Seawright is aware of the limits of his own professional skills, so has recently appointed a board to develop a growth strategy for ReliefAid, which could include partnering with other relief organisations. The chair is former Heinz-Wattie boss David Irving, who co-founded the business incubator Icehouse, and members include Katie Carson, a law partner in Auckland.
Local volunteers multiply the agency’s workforce. “Although we have paid professional staff, we also work with these incredible volunteer networks who, say, help to unload our trucks.” Among them are people who did not want to “go off and fight and kill people but still wanted to serve their country”, he says. “Women and children may move out of the country – we saw this in Syria, too – but if you are older, you may have nowhere to go, or you may not want to leave your home.”
Seawright explains what life is like for Ukrainians who live near the front line. The power is usually off, so communications are intermittent, and their town is subject to Russian shelling. “During the winter, it is minus 5ºC, there is [virtually] no electricity, no comms, and air-raid sirens go off every day and night.” People live where bombs are “still raining down on them, many already living in damaged houses”.

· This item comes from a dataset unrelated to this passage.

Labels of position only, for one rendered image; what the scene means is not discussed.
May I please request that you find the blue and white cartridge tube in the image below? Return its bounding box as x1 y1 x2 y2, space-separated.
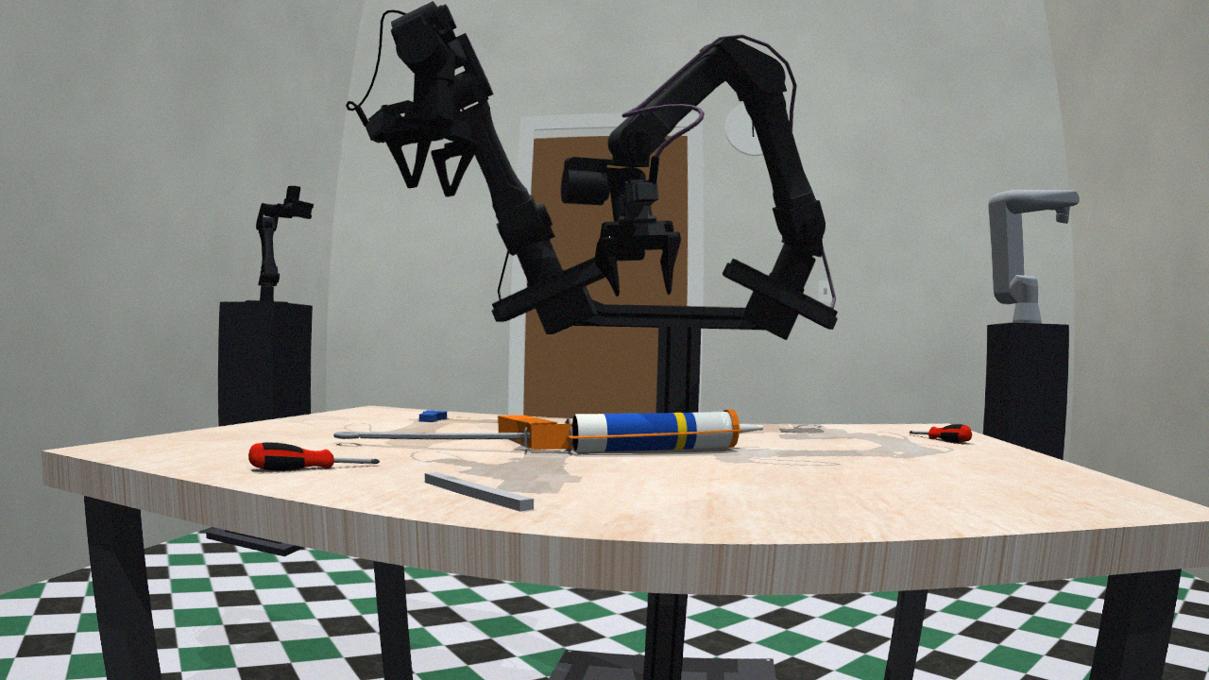
572 413 733 453

“You might have, say, a hole in your roof, but you have no work, so you have no physical means of being able to pay to fix it.
“Everywhere you see the same pattern. People can survive the first 12 months, but after that, what few resources people have get stripped out.”
Many Ukrainian businesspeople help – for instance, by providing free warehouses they no longer use. “Their whole businesses have been pulled apart. Wars impoverish whole communities.”
As to the economic cost, Seawright points to Dnipro, Ukraine’s fourth-largest city, where ReliefAid works. He’s been told unemployment there is 59% and 60% of businesses have shut down. He asks himself how long can the Ukrainian people keep this up – the stress, loss of life and livelihoods, the dreadful living conditions. Yet, he notices most Ukrainians will not give up. So, why does Russia continue to fight?
“They [Russian leaders] know that the longer they fight, the longer the pain [for the Ukrainians],” he says. This is because Russia can keep stoking its war machine with people. He notes only a small percentage of eligible Russian men have been called up so far, and Russian support for the war is much deeper than just Putin and his colleagues.
Despite the embarrassment of the Wagner Group’s rebellion, Seawright is fairly certain Putin’s war has several years to run, given “both Ukraine and Russia are maintaining very hard positions, with little evidence of compromise”.
Aid agencies trying to help the 17.7 million Ukrainians the UN estimates are affected are also in for a long haul.
“Both sides show no signs of slowing up.”